Diane, qui me reproche depuis toujours la noirceur de mes écrits, m’a encore une fois invité à changer mes sources d’inspiration, à rechercher la lumière plutôt que les ténèbres — critique qui fait écho à celles maintes fois articulées par ma mère. Pourquoi se complaire dans l’évocation de l’horreur? m’a demandé la peintre et écrivaine qui siégeait autrefois sur mon conseil d’administration à l’UNEQ. Je n’ai pas vraiment de réponse à cette question, pas plus ce matin qu’hier, sinon cette conscience de la difficulté de se soustraire à l’emprise de la mémoire (ensanglantée, il va sans dire), au poids de l’Histoire.

Cela dit, la soirée d’hier ne se résume pas à cette plongée dans l’horreur, fort heureusement. Et je me dois d’insister sur le plaisir partagé par tous d’entendre les quatre mousquetaires sous la direction de l’Amiral Rozankovic, naviguer sur les eaux du jazz, du funk, de la bossa nova avec même une incursion aux larges des côtes haïtiennes (l’incontournable Choucoune). Enthousiasmé par l’ambiance festive, j’ai même emprunté à Nick son deuxième biniou, le chatoyant flugelhorn que j’ai embouché pour lui donner la réplique sur une relecture de «My Funny Valentine» qui fit office de conclusion.
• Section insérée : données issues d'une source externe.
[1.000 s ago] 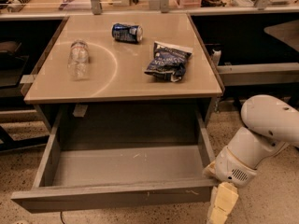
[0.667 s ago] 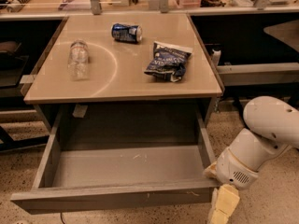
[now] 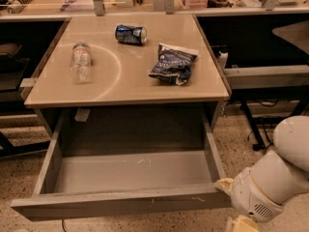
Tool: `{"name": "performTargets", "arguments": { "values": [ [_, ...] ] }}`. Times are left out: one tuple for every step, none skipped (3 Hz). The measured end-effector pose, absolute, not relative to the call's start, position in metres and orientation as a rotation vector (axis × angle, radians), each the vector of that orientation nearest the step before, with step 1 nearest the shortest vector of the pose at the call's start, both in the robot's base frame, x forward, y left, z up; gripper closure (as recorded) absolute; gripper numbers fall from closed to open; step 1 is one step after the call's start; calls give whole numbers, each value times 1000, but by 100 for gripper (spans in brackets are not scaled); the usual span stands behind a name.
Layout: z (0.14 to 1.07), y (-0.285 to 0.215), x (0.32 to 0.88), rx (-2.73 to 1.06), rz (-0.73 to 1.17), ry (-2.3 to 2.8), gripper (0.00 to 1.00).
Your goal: Open top drawer
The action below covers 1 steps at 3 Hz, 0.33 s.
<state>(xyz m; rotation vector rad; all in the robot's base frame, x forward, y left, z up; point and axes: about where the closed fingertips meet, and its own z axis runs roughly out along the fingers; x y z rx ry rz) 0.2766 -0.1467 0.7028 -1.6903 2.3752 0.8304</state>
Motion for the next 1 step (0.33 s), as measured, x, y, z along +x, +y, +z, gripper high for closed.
{"name": "performTargets", "arguments": {
  "values": [
    [703, -147, 277, -1690, 830, 2375, 0]
  ]
}}
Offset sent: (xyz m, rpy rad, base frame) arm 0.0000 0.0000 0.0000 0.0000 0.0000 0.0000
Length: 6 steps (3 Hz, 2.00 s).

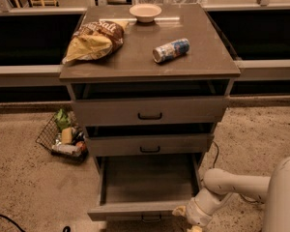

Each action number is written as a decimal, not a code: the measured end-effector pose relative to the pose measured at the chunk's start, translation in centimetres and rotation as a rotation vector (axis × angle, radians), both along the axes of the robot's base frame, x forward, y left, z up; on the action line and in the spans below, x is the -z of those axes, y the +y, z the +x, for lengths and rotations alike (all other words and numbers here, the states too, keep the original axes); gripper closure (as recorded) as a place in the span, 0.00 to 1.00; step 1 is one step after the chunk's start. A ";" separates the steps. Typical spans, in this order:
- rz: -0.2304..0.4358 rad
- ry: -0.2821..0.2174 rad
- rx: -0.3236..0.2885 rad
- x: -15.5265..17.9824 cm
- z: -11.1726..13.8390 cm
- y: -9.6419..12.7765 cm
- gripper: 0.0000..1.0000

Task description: Close bottom drawer

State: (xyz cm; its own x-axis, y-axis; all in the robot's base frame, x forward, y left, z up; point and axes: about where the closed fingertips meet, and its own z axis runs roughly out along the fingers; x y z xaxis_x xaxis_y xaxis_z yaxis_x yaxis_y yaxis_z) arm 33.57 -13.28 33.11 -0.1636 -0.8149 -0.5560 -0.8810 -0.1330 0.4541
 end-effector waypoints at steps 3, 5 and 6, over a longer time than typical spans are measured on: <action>0.009 0.005 -0.061 10.5 1.8 -0.8 0.64; -0.007 -0.043 -0.052 15.0 4.0 -0.9 1.00; -0.007 -0.043 -0.052 15.0 4.0 -0.9 1.00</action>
Offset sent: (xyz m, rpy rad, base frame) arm 0.0261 -0.0109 -0.1201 0.0559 0.0185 0.0735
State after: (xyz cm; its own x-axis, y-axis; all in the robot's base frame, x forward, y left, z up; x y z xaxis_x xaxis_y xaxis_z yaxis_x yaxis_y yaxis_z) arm 37.55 -14.17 18.15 -0.0970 -0.8257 -0.5557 -0.8916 -0.1760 0.4172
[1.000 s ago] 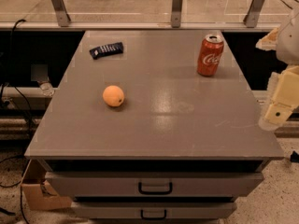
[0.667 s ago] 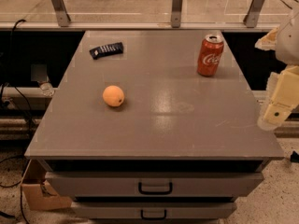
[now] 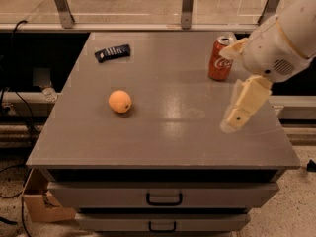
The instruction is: Move orange near rxbar blueberry
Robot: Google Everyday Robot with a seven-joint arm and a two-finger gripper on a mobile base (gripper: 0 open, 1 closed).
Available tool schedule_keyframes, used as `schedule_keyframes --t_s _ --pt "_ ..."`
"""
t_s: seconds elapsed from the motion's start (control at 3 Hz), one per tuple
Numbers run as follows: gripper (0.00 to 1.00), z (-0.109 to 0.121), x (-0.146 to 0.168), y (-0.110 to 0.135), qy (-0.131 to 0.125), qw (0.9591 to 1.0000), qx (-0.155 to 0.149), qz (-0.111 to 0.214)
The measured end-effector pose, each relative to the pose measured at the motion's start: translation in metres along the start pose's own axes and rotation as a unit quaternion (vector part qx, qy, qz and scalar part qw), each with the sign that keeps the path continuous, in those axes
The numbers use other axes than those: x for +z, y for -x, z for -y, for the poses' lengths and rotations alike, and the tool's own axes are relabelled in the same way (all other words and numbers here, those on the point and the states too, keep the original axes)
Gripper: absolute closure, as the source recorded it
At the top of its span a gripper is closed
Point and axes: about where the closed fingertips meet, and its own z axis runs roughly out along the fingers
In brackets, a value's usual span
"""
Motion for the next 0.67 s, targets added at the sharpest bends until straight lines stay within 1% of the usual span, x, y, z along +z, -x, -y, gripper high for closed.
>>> schedule_keyframes --t_s 0.33,0.67 --pt "0.0 -0.005 0.042 0.068 0.027 0.994 -0.011 0.105" --pt "0.0 -0.005 0.043 0.082 0.025 0.992 -0.011 0.123"
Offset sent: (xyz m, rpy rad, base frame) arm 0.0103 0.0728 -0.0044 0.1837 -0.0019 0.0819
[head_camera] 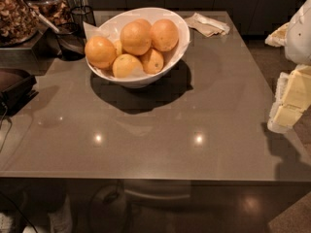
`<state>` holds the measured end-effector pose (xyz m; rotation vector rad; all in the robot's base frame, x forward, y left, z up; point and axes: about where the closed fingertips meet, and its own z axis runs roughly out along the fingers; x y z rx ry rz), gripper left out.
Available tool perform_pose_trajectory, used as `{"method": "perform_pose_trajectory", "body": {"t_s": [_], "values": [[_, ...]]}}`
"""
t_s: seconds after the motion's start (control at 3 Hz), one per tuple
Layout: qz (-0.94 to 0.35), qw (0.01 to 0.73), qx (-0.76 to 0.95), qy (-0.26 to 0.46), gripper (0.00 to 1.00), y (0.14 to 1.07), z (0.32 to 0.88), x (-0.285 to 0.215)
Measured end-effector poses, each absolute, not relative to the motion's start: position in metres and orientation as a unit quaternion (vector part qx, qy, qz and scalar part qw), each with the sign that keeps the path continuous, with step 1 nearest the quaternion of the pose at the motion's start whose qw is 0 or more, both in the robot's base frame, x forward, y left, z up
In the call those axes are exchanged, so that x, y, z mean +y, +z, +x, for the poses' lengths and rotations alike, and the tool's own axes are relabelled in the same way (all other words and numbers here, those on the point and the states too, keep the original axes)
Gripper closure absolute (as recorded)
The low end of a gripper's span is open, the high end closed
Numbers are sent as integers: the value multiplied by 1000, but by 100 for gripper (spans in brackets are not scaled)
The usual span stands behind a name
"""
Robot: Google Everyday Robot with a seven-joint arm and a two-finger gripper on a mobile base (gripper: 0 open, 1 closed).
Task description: Pick orange from white bowl
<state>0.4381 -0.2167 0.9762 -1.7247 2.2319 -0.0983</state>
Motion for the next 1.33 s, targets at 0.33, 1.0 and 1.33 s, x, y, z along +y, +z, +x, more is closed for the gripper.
{"method": "perform_pose_trajectory", "body": {"t_s": [0.33, 1.0, 1.33], "values": [[-603, 159, 781, -34, 0, 976, 438, -217], [-540, 151, 828, -14, 0, 990, 477, -185], [-524, 135, 841, -11, 0, 993, 502, -160]]}}
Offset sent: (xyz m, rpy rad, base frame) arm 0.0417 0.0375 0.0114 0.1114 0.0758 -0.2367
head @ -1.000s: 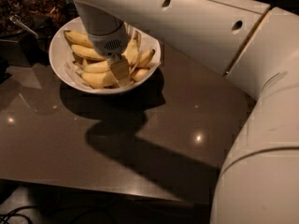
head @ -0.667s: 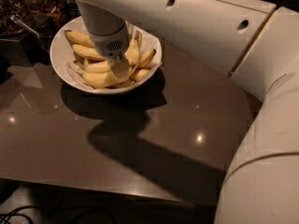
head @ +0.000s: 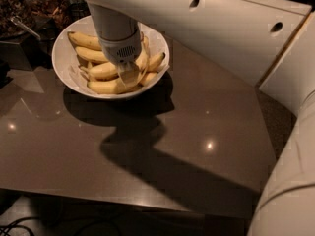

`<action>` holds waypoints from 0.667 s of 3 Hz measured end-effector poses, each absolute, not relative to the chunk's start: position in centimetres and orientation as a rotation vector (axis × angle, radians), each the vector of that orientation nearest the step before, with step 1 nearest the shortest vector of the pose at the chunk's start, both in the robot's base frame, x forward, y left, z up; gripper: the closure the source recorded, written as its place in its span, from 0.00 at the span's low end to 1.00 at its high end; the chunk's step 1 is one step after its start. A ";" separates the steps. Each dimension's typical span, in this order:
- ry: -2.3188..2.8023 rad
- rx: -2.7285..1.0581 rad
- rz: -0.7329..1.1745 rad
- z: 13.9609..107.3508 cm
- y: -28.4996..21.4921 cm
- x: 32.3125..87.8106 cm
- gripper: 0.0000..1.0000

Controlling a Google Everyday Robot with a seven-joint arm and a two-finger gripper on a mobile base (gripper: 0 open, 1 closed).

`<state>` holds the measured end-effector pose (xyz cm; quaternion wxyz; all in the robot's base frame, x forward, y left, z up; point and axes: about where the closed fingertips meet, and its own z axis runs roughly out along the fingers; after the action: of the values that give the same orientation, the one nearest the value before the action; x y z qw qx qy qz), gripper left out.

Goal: Pick banana from white bowl

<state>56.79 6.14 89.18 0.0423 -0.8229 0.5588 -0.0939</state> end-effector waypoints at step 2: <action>1.687 -2.465 -0.247 91.2 5.8 56.2 1.00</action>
Offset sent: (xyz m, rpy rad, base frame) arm -0.0186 -0.0117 0.0460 0.1072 -0.0100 -0.0108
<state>56.21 5.84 91.22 0.0722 -0.8202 0.5615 -0.0822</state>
Quelle magnifique soirée! Une tradition en devenir, je vous jure…

February 27th, 2009
Catégorie: Commentaires, Lectures, Nouvelles, Réflexions Catégorie: Aucune

3 commentaires à propos de “La persistance de la mémoire”

  1. Thomas Spear a écrit:

    En parlant aux écrivains en Haïti le mois dernier, c’était étonnant de constater à quel point Marie Chauvet a marqué tant d’écrivains, surtout les femmes. Après mes discussions avec Kettly Mars et Gary Victor, je suis également porté à relire “Danse sur le volcan” auquel j’avais toujours préféré “Amour, colère et folie” (que je viens de relire avec des étudiants, d’origine africaine principalement, avec leur grand enthousiasme).
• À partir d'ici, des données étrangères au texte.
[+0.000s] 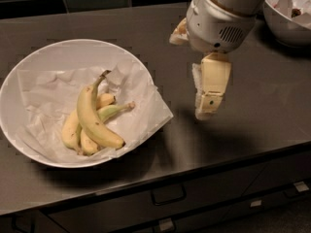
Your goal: Pick banana from white bowl
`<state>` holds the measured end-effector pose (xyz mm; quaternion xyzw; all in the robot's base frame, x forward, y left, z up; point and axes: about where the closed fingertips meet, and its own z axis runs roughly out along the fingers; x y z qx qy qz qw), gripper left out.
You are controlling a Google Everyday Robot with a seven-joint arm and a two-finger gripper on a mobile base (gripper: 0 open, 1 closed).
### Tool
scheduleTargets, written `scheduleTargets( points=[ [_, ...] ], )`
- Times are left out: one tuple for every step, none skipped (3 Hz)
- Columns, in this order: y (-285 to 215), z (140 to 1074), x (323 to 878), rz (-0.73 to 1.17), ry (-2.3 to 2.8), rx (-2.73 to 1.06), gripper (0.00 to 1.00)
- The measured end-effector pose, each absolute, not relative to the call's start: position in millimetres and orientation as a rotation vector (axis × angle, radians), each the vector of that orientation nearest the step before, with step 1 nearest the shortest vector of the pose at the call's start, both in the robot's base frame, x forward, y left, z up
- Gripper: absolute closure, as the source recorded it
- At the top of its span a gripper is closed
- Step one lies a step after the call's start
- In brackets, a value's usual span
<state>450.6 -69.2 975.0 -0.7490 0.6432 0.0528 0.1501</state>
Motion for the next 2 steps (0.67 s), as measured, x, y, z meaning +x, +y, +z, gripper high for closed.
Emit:
scheduleTargets(
  points=[
    [-68.9, 983.0, 445.2, 0.140, 1.778, -2.219, 0.00],
    [-68.9, 983.0, 445.3, 0.140, 1.777, -2.219, 0.00]
  ],
)
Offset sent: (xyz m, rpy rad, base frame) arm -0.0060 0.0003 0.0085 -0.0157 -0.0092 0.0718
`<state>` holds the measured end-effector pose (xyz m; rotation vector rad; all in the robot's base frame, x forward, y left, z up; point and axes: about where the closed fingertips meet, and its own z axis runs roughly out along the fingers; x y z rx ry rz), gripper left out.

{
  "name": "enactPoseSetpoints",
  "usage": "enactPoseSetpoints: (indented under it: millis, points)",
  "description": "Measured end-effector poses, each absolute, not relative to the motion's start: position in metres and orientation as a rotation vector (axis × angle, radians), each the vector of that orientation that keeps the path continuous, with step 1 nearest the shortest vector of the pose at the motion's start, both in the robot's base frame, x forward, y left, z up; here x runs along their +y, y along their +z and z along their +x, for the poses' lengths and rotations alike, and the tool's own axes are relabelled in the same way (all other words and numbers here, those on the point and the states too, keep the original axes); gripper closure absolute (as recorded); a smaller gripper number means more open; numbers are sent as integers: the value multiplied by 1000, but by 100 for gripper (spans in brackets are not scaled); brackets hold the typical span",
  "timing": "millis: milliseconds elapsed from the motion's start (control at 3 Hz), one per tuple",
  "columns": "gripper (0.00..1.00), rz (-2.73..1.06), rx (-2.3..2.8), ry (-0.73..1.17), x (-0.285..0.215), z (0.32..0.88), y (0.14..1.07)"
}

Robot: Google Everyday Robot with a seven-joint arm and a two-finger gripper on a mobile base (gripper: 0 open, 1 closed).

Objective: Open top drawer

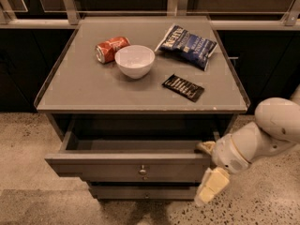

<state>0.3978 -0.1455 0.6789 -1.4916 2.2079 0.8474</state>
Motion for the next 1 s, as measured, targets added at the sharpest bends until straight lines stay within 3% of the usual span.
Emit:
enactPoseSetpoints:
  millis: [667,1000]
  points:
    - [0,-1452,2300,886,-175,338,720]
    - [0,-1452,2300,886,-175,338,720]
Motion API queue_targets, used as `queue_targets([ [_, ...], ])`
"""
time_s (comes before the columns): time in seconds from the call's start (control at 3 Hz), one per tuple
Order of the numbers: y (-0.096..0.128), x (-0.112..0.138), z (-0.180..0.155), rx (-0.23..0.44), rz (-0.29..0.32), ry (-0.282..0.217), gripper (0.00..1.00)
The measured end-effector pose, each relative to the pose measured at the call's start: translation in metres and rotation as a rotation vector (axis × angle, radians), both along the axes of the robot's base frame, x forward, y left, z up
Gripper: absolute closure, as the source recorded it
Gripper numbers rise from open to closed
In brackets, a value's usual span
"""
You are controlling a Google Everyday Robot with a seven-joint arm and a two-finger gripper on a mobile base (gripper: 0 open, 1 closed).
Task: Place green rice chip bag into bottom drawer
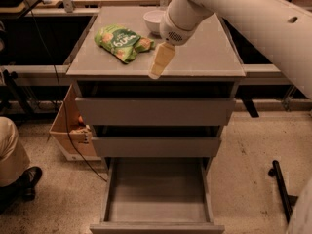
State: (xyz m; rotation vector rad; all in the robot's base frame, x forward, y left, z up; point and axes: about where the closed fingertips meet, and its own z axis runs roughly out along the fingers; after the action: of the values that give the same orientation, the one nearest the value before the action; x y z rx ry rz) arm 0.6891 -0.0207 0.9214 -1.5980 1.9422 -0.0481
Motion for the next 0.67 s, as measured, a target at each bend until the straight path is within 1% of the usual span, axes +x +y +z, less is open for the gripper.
queue_targets([
  [0.33,0.01,0.009,-0.007,0.074,-0.012,-0.006,0.0],
  [0.67,0.034,0.041,-0.013,0.19,-0.059,-0.025,0.0],
])
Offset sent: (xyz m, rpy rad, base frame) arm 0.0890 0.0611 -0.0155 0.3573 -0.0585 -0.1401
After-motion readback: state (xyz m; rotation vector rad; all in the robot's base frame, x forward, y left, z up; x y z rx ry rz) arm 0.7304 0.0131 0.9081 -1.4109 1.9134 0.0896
    À noter que la trilogie, enfin disponible en français, sort également en traduction anglaise en grande pompe en août 2009 comme “Love, Anger, Madness” dans la collection classique (Modern Library) de Random House.

  2. Stanley Péan a écrit:

    Merci de l’information, Thomas.

  3. Regine Charlier a écrit:

    Monsieur,

    Je découvre par hasard votre site. Il n’y a rien d’inventé dans la mise au point qui figure à Amour, Colère et Folie. Libre à vous de prêter foi à tous les mensonges qui circulent autour de cet auteur et de sa famille. Permettez que je corrige une erreur: non, le stock n’a pas été detruit par Gallimard. Je l’ai moi-même racheté vers 1976 pour leur éviter le pilon justement et les livres se sont vendus (ou ont été offerts) en 24 ans au rythme lent des commandes que je recevais des libraires à qui je n’arrêtais pas de les proposer. Voilà la vérité.
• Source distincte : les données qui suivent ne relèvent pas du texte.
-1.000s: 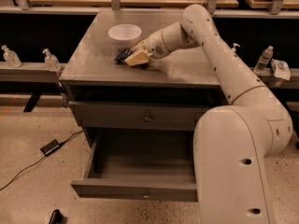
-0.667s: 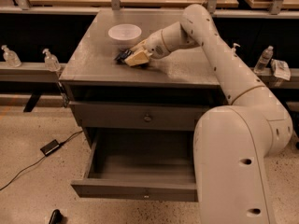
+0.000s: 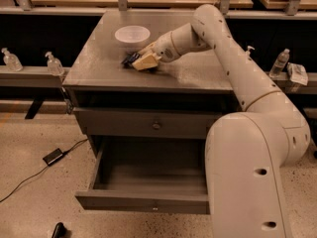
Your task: Place rxbar blueberry into middle drawer
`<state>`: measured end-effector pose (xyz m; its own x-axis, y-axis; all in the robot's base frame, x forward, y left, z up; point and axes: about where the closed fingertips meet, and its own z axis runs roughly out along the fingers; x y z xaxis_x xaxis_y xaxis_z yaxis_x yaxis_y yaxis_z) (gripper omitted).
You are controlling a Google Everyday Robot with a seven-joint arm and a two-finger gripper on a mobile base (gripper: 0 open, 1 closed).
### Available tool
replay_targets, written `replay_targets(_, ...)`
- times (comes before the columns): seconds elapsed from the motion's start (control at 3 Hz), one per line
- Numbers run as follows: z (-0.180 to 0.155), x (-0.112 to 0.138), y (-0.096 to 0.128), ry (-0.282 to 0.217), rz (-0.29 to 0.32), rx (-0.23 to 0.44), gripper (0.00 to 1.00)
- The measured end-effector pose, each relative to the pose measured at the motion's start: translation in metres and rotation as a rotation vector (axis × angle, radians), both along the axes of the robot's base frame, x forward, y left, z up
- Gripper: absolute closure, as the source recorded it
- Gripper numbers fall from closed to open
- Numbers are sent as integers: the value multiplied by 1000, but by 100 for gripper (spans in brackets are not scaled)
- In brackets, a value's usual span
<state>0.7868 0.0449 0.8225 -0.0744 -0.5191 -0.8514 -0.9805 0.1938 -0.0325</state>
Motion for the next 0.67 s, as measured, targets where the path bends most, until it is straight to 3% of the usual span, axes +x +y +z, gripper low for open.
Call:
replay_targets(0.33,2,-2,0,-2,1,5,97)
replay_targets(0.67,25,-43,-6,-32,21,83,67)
    Je constate en tout cas que l’édition-pirate produite à Montréal et imprimée en Albanie semble être épuisée. Ou les pirates ont-ils trouvé d’autres sources de ravitaillement? Votre enthousiasme pour l’oeuvre de Marie Vieux me touche. Une réédition de sa premiere oeuvre La légende des fleurs (théâtre) a paru en 2009 en Haïti aux Éditions Marie Vieux. Bonjour à Thomas Spear.